Por acaso, professores e alunos estão a ser consultados para a avaliação dos processos educativos nos quais são os principais sujeitos? Para avaliarmos a educação, precisamos de legitimidade nos processos avaliativos, a partir de acordos e convencimentos capazes de promover o envolvimento dos sujeitos nas realidades avaliadas. Os seres humanos não são passivos como os produtos e as suas ações e atitudes remetem sempre para a sua liberdade.
Rubem Alves, quando discute “Qualidade em educação”, lembra que “a educação, na medida em que lida com a vida das pessoas e a vida do país, deve ser a área mais rigorosamente testada e é preciso que seja excelente. Entretanto, é aquela em que os testes são mais difíceis e as avaliações, vestibulares e ‘provões’ quase nada significam: nada garante que a qualidade, medida por critérios académicos numéricos, consiga passar os testes que a vida impõe”.

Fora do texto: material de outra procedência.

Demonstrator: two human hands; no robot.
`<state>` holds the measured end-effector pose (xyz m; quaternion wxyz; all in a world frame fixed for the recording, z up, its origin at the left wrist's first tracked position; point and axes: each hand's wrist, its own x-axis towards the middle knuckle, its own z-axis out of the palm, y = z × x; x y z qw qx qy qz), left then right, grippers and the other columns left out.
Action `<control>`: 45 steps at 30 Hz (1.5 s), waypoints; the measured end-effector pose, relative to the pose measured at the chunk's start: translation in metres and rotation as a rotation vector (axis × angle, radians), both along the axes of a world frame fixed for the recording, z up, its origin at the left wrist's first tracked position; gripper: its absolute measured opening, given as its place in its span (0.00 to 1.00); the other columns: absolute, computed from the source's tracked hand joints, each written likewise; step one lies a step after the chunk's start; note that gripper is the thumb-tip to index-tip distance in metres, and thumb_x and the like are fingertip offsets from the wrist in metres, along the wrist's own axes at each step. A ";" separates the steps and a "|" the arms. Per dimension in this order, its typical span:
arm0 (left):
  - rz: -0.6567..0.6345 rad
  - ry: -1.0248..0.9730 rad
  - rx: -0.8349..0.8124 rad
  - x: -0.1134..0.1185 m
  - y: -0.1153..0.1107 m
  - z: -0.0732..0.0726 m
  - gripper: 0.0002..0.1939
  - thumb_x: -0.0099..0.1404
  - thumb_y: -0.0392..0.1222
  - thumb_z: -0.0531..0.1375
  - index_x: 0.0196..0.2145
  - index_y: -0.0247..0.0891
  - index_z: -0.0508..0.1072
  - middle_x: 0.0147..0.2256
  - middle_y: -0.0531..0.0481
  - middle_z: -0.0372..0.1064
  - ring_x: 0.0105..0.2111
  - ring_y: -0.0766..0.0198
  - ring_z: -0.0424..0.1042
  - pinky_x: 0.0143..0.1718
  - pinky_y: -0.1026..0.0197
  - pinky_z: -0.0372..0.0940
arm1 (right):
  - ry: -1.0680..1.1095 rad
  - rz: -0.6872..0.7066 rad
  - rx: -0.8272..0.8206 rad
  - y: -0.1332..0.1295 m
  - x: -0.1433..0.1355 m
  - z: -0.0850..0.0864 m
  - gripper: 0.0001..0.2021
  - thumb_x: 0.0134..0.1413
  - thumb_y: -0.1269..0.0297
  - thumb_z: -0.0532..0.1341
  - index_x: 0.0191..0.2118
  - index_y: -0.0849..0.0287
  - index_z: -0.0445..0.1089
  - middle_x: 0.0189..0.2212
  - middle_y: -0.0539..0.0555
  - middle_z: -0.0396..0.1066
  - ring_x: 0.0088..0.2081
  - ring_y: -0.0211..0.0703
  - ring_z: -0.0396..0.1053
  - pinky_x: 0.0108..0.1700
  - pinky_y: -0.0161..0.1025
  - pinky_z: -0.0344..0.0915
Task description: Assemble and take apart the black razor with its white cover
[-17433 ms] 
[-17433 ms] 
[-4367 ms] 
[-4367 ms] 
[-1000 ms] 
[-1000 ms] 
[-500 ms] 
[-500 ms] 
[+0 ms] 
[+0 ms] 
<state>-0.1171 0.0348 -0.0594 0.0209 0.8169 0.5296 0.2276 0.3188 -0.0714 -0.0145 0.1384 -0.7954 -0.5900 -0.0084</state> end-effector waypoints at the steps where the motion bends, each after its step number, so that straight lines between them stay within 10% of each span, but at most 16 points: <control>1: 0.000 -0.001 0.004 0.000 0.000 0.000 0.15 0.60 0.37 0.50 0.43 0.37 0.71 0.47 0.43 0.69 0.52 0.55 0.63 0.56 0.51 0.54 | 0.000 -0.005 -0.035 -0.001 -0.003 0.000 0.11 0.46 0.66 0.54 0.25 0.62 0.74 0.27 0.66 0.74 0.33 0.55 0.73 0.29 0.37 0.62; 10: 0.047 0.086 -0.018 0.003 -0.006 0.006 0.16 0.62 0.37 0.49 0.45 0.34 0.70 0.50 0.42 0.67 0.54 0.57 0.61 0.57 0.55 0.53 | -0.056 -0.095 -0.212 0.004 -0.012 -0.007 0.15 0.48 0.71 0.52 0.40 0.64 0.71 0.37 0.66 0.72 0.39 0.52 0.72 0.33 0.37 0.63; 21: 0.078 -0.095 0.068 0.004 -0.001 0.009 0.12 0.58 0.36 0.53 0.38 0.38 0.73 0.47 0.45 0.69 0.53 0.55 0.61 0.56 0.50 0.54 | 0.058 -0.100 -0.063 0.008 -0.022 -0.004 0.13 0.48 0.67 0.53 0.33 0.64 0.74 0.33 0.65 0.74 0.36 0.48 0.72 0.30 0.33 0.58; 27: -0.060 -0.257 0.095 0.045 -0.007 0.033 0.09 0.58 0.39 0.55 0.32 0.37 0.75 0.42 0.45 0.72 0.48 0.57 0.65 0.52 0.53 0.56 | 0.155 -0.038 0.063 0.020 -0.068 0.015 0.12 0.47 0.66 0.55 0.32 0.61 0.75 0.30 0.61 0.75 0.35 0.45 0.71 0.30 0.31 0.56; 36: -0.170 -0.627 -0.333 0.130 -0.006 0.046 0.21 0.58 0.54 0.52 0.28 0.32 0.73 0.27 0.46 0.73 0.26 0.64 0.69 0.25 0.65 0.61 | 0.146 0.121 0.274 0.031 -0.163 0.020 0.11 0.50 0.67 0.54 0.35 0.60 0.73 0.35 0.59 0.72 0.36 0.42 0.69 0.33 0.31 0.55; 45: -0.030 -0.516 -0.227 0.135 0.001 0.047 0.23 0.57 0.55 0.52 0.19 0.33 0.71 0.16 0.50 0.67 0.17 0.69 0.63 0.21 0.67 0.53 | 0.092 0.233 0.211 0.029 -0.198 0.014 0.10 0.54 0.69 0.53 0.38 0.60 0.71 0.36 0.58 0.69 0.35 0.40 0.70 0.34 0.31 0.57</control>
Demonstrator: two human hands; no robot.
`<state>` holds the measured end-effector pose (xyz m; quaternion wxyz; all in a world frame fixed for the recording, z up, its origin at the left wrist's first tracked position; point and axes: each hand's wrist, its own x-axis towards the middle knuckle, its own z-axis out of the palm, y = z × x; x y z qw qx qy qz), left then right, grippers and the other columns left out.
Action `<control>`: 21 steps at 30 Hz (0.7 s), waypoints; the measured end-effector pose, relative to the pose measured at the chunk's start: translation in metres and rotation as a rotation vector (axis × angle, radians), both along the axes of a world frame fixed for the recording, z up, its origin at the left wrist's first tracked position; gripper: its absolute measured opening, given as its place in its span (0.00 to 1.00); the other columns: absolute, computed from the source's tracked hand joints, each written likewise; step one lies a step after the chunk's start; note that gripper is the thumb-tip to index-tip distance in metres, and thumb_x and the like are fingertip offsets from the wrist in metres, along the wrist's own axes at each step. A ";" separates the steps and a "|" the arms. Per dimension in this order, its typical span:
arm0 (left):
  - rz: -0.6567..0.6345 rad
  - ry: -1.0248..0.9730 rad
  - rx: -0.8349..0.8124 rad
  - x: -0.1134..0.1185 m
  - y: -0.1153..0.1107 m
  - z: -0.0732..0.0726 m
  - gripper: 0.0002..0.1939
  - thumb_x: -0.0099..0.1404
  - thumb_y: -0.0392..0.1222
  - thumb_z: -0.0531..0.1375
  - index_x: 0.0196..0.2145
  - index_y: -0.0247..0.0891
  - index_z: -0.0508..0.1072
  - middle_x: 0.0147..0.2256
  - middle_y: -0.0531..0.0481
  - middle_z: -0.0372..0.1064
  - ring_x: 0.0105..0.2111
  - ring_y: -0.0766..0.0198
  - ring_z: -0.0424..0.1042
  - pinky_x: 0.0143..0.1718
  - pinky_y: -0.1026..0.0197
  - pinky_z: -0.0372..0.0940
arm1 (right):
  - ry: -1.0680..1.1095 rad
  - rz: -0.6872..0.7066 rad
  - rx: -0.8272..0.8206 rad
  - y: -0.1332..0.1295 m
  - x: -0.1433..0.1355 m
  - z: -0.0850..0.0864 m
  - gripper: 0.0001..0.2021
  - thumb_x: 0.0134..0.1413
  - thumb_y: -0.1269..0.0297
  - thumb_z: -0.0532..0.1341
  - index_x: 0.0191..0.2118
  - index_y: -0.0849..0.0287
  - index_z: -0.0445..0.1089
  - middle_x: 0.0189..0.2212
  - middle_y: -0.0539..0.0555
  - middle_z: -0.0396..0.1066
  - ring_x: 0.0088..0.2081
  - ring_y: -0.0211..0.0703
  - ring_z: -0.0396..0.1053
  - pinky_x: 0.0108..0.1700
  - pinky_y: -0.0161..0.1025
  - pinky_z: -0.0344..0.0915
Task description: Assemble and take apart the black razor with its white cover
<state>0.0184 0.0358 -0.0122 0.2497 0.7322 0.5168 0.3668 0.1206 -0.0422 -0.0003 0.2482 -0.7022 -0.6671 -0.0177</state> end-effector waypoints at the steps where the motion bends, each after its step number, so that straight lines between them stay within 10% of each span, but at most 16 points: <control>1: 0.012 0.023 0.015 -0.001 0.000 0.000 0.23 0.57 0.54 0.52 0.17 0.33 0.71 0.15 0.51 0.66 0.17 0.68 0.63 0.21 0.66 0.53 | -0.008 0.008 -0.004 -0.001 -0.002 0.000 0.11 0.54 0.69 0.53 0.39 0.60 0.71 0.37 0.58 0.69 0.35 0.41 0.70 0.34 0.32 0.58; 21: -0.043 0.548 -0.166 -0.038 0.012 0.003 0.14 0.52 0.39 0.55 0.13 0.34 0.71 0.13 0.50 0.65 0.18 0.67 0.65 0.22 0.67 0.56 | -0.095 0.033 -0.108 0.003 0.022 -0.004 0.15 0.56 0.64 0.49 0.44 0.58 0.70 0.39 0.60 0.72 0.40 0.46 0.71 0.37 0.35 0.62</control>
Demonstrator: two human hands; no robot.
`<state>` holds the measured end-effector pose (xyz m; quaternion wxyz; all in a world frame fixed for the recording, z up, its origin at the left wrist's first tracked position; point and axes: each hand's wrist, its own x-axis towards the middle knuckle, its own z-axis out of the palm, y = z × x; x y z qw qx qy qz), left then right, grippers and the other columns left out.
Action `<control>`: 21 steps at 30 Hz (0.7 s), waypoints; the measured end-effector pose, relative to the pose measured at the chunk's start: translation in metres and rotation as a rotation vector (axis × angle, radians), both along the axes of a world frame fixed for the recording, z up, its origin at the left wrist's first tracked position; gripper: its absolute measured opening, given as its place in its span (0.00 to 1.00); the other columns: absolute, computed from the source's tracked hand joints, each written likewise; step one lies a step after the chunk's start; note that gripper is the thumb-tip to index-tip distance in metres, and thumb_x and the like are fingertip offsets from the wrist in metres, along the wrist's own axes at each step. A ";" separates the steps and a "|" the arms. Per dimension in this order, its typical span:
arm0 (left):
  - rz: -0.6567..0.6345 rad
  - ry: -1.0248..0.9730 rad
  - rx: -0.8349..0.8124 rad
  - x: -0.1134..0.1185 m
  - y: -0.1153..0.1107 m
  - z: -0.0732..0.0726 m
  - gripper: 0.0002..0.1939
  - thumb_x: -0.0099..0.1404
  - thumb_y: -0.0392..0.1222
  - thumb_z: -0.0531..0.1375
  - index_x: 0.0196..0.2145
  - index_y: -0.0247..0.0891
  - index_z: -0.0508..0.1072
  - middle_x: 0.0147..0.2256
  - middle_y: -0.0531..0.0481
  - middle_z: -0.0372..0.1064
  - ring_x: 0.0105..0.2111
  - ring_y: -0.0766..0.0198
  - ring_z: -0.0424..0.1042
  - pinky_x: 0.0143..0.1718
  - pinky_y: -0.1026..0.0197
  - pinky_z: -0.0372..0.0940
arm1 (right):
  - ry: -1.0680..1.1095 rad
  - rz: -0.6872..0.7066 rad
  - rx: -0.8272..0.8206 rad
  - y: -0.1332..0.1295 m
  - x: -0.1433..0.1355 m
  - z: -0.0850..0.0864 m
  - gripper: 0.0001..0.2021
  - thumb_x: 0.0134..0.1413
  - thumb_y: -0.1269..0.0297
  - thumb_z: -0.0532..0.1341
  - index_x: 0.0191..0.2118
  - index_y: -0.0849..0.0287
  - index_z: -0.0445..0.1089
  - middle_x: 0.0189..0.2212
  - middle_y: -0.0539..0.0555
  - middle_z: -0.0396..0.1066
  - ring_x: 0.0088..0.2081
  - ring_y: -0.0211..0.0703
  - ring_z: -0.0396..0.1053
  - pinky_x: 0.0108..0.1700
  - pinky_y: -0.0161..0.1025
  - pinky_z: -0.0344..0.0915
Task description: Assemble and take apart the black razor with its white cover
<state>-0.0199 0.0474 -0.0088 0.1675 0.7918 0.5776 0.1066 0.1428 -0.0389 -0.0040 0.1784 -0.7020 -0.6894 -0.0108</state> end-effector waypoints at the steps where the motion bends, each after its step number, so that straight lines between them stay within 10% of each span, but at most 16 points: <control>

Alves afirma que as avaliações escolares são sempre anunciadas com a intenção de “consertar a máquina” (a estrutura dos sistemas de ensino). E logo responde: “eu, ao contrário, acho que não há nada de errado com a máquina. Não há o que consertar. Acontece que os alunos, mais precisamente os corpos dos alunos – tem também os seus mecanismos de ‘controlo de qualidade’. Se eles não aprendem é porque os seus corpos reprovam a máquina. Os seus corpos vomitam o que a máquina lhes enfia pela goela abaixo. O resultado do ‘examão’ seria a prova disso”. E pondera ainda que o nosso corpo só aprende 2 tipos de conteúdos: os que dão prazer e os que levam ao objeto de prazer (aqueles com razões para serem aprendidos). “A máquina funciona como deve. O problema é que a comida que ela serve é imprópria para a inteligência”.
Há muito tempo que os educadores/as reclamam qualidade. Há tempos que apontam imprópria a “comida” que os governos lhes servem (precarização das condições de trabalho, retirada de direitos e penalizações para quem luta). E isto fere as suas inteligências. Por isso pedem um favor: não chamem de inteligência o que se faz na gestão da educação pública. É muito indigesto e está longe de gerar prazer. E já seria ousadia demais!